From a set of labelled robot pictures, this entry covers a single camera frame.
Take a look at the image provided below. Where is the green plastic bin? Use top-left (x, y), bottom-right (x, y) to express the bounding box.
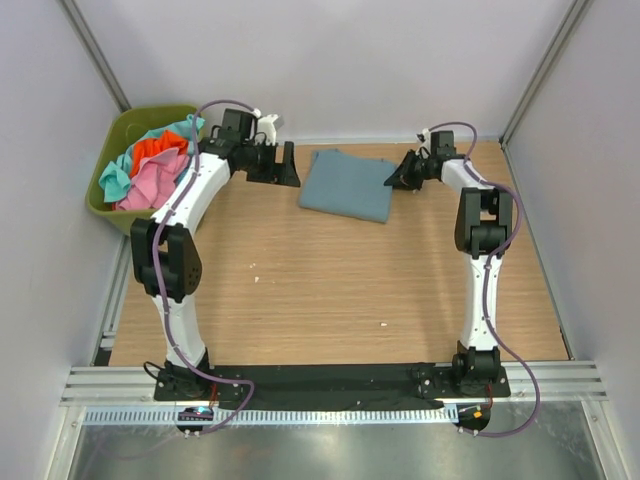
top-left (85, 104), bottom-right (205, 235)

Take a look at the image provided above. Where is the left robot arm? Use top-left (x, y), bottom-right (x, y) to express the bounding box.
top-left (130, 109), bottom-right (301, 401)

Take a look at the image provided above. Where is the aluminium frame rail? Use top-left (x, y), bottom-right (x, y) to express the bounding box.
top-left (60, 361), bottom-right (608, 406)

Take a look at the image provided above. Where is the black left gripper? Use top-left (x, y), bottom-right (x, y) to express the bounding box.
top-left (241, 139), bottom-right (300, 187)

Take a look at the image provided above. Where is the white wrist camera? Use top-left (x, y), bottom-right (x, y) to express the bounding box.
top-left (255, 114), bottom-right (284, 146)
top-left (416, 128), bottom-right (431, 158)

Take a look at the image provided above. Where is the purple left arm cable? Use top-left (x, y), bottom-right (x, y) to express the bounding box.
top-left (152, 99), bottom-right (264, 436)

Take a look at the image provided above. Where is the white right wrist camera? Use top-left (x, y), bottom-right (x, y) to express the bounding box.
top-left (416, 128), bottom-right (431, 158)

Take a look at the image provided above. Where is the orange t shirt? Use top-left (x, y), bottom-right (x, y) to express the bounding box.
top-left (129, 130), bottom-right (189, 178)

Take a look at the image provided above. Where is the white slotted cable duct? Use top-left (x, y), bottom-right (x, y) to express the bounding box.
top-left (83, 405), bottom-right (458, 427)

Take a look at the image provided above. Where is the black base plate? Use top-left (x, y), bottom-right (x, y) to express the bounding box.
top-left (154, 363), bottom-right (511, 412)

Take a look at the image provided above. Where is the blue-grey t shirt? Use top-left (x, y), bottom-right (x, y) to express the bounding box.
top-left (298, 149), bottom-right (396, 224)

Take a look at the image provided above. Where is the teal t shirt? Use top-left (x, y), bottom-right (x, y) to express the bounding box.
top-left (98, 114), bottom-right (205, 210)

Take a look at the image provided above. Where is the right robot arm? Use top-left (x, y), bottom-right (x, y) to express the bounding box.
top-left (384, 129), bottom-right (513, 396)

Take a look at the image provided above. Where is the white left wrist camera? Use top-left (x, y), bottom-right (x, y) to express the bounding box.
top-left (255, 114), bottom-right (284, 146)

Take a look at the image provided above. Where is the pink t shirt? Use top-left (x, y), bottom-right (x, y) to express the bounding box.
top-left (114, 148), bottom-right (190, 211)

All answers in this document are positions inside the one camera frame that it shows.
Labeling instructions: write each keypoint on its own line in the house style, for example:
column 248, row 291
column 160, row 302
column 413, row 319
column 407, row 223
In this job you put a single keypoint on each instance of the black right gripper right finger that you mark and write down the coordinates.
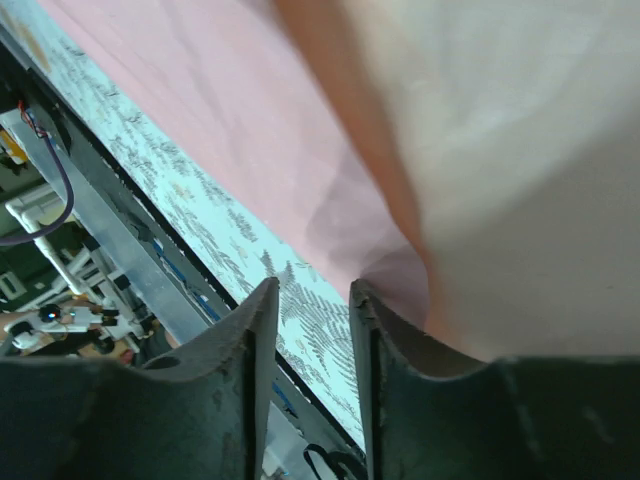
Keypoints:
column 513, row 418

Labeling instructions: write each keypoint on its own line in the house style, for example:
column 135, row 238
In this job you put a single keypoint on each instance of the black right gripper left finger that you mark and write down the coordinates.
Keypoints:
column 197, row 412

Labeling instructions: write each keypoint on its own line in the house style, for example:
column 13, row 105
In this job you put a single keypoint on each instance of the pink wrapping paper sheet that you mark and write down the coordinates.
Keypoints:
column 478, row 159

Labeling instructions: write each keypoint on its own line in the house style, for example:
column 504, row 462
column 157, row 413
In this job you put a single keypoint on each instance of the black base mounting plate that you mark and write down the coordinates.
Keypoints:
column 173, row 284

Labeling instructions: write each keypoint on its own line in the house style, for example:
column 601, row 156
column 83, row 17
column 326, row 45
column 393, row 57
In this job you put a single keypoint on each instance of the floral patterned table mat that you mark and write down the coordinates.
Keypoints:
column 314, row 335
---
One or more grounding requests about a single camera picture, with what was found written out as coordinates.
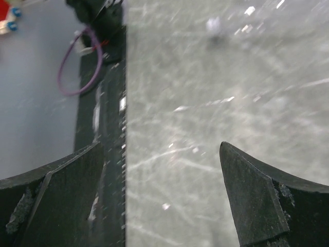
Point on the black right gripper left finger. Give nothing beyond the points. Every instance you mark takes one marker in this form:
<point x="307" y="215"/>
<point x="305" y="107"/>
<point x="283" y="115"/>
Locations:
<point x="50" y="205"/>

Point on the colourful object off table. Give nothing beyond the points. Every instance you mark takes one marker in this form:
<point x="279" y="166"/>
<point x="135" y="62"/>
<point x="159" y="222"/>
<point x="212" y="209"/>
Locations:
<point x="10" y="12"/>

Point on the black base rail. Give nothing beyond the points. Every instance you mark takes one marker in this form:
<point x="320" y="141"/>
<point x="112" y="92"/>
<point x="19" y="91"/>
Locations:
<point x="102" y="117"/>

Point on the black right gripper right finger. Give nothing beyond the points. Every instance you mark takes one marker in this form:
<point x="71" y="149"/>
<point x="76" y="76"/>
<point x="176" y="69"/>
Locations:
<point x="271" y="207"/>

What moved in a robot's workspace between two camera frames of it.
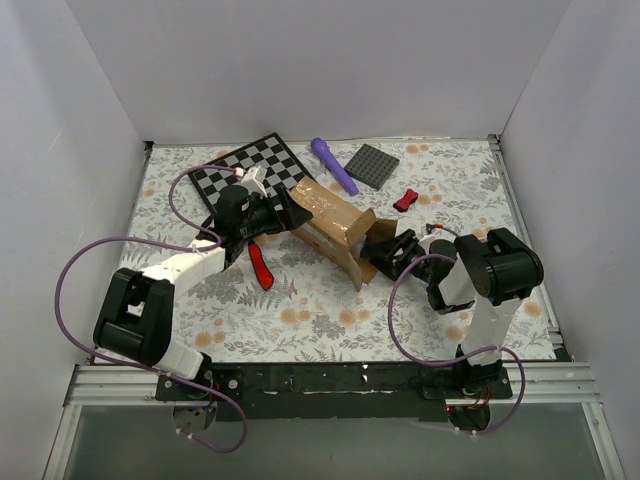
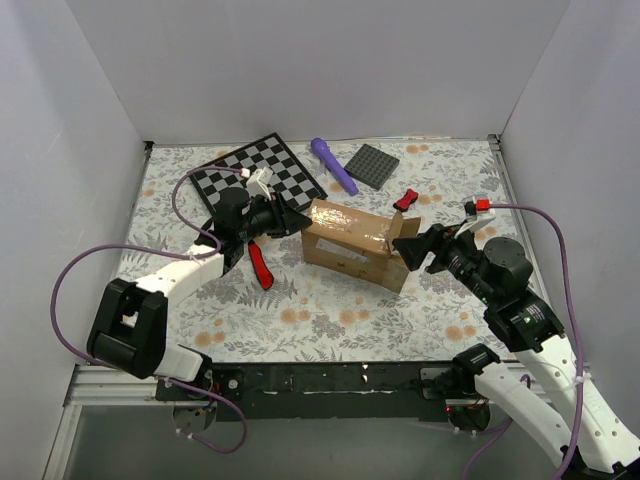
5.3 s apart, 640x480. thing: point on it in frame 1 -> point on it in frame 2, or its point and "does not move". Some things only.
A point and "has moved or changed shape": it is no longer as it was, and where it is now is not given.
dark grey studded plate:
==
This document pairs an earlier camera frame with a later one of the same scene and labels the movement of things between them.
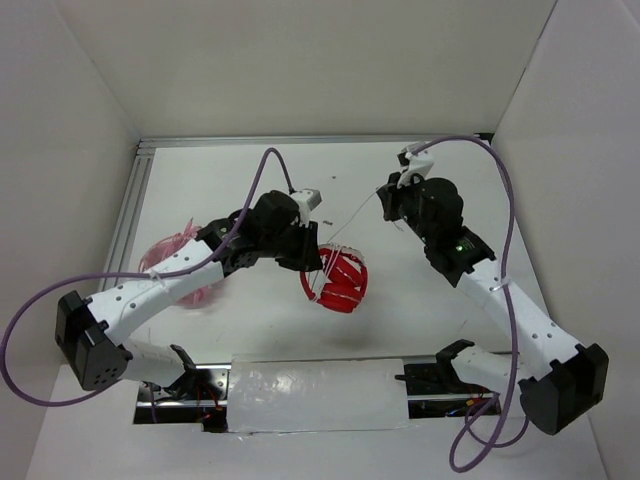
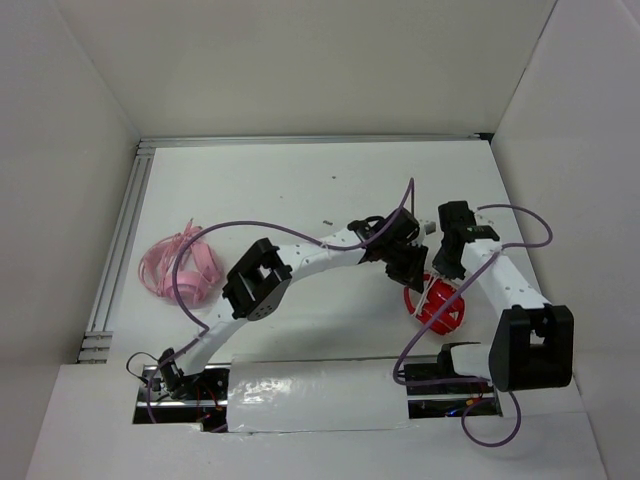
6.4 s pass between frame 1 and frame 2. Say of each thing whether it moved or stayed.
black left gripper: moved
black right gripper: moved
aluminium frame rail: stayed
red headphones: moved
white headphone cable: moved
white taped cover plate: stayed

(Task details):
Whenever the string "document" shows up in a line of the entries, copy that line.

(Expected answer):
All answers in this document are positions inside the one camera frame that it shows.
This document pairs an earlier camera frame with a later one of the same scene and labels the movement of things between them.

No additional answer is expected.